Sierra Club members in Cape Coral spoke up at  a public workshop last night on a proposed fertilizer ordinance to be considered by the City Council.   Cape Coral is the only municipality in Lee County that has not adopted a strong fertilizer management ordinance.

The need for Cape Coral to get on board with the rest of southwest Florida was highlighted by the Fort Myers News Press recently in a series of articles on the declining water quality of the Caloosahatchee.  Cape Coral's 400 miles of canals cut through the city's well-fertilized lawns, creating serious impacts on the Caloosahatchee River and the Gulf of Mexico.

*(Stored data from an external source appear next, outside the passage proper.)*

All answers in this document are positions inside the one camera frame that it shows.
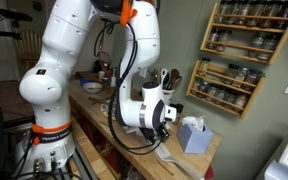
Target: green wall
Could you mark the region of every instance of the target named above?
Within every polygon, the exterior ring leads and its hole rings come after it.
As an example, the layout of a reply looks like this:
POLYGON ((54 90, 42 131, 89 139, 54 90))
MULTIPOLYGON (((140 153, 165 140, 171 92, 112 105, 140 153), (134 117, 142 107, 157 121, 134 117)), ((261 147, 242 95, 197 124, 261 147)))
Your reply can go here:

One of the goals of the Sierra Club's Red Tide Campaign is the reduction in runoff of excessive nitrogen and phosphorus found in fertilizers.  Nitrogen and phosphorus fuel the growth of harmful algal blooms like Red Tide and blue green algae; blooms that kill fish, manatees, birds, turtles and other wildlife, cause respiratory problems and even more severe medical conditions to human life and negatively impact our tourism economy, as well as recreational and commercial fishing industries.
Fertilizer ordinances are one of the tools to reduce nutrient runoff in our water bodies by establishing fertilizer free buffer zones in our yards, banning fertilizers containing nitrogen and phosphorus during the summer rainy season, using slow release nitrogen when fertilizing is permitted and applying fertilizer at rates that benefit the plant without over-fertilization.
The significance of this public workshop was the opportunity for the City Council to ask in-depth questions to City staff about the ordinance. It was not a public hearing but there was time allocated for citizen input. After a workshop is held, the first reading of the ordinance follows in a few weeks. 

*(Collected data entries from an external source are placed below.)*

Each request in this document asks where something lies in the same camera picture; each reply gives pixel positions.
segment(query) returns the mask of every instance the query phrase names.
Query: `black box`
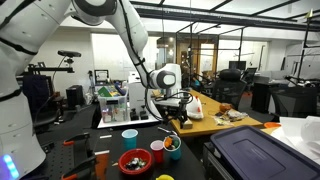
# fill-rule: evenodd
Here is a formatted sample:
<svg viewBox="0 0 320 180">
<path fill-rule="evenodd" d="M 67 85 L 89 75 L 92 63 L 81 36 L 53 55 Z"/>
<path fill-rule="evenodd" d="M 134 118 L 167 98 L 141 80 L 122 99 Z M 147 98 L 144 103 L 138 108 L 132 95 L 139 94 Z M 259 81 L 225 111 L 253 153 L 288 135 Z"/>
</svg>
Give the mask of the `black box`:
<svg viewBox="0 0 320 180">
<path fill-rule="evenodd" d="M 81 85 L 73 85 L 66 89 L 68 109 L 75 109 L 76 105 L 82 105 L 84 102 L 83 90 Z"/>
</svg>

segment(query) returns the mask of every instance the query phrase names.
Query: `orange bowl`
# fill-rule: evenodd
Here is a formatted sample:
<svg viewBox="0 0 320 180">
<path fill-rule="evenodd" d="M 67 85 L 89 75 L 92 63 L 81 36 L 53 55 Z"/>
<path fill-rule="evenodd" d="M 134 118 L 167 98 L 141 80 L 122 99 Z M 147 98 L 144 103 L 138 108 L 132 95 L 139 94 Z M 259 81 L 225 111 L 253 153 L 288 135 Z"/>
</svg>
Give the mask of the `orange bowl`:
<svg viewBox="0 0 320 180">
<path fill-rule="evenodd" d="M 146 161 L 146 165 L 139 170 L 129 170 L 126 168 L 126 164 L 130 162 L 133 158 L 141 158 L 143 161 Z M 147 171 L 152 164 L 151 154 L 145 149 L 131 149 L 124 154 L 119 159 L 118 166 L 120 171 L 129 174 L 129 175 L 138 175 Z"/>
<path fill-rule="evenodd" d="M 276 123 L 276 122 L 266 122 L 263 125 L 266 128 L 274 128 L 274 127 L 280 127 L 281 126 L 281 124 Z"/>
</svg>

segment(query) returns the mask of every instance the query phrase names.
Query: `plastic bag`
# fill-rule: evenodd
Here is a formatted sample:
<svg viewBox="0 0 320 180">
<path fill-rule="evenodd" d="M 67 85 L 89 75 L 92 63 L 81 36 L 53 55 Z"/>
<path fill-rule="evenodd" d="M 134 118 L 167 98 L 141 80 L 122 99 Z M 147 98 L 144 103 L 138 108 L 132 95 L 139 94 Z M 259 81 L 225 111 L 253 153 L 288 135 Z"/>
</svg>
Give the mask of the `plastic bag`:
<svg viewBox="0 0 320 180">
<path fill-rule="evenodd" d="M 217 126 L 234 126 L 230 120 L 223 118 L 222 116 L 213 116 Z"/>
</svg>

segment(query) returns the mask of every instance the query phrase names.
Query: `computer monitor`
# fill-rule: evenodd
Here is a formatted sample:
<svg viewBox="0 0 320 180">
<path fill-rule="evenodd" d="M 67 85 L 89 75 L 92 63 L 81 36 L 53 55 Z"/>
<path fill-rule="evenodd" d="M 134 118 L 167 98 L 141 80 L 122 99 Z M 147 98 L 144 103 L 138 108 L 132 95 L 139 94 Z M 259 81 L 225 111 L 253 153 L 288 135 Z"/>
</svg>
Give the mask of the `computer monitor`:
<svg viewBox="0 0 320 180">
<path fill-rule="evenodd" d="M 229 61 L 229 69 L 246 70 L 247 61 Z"/>
</svg>

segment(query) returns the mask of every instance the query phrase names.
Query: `wooden table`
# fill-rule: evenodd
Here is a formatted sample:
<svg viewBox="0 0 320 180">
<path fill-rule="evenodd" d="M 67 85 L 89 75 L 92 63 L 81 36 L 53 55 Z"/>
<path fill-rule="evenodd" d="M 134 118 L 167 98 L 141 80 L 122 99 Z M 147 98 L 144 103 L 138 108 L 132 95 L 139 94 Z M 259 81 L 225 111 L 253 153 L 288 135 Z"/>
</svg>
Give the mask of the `wooden table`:
<svg viewBox="0 0 320 180">
<path fill-rule="evenodd" d="M 261 129 L 261 131 L 263 131 L 263 132 L 265 132 L 265 133 L 267 133 L 267 134 L 271 135 L 271 133 L 272 133 L 274 130 L 278 129 L 278 128 L 279 128 L 279 127 L 266 128 L 266 129 Z"/>
<path fill-rule="evenodd" d="M 191 91 L 193 96 L 198 96 L 202 103 L 202 111 L 204 118 L 201 120 L 192 120 L 192 129 L 180 129 L 178 120 L 172 120 L 171 124 L 180 137 L 210 135 L 217 133 L 220 130 L 230 128 L 231 126 L 218 126 L 213 119 L 213 116 L 219 112 L 220 103 L 196 91 Z M 233 122 L 234 126 L 250 125 L 257 128 L 264 128 L 263 124 L 250 117 L 244 118 L 241 121 Z"/>
</svg>

Sierra Club conservation organizer Marti Daltry and Cape Coral residents Rose Young, Carl Veaux,,  and Beverly Saltonstall spoke in favor of the proposed ordinance.   The group recommended that the ordinance include a more stringent fertilizer free zone (instead of 3 feet with a deflector shield on the spreader) to 10 feet fertilizer free zone and the prohibition of fertilizing new plants for the first 30 days (it is a waste of fertilizer as the turf is not fully rooted).

City staff acknowledged those recommendations and promised to incorporate them into their revised draft. A public hearing date of Monday, November 29, 2010 has been set for the first reading of the revised fertilizer ordinance. 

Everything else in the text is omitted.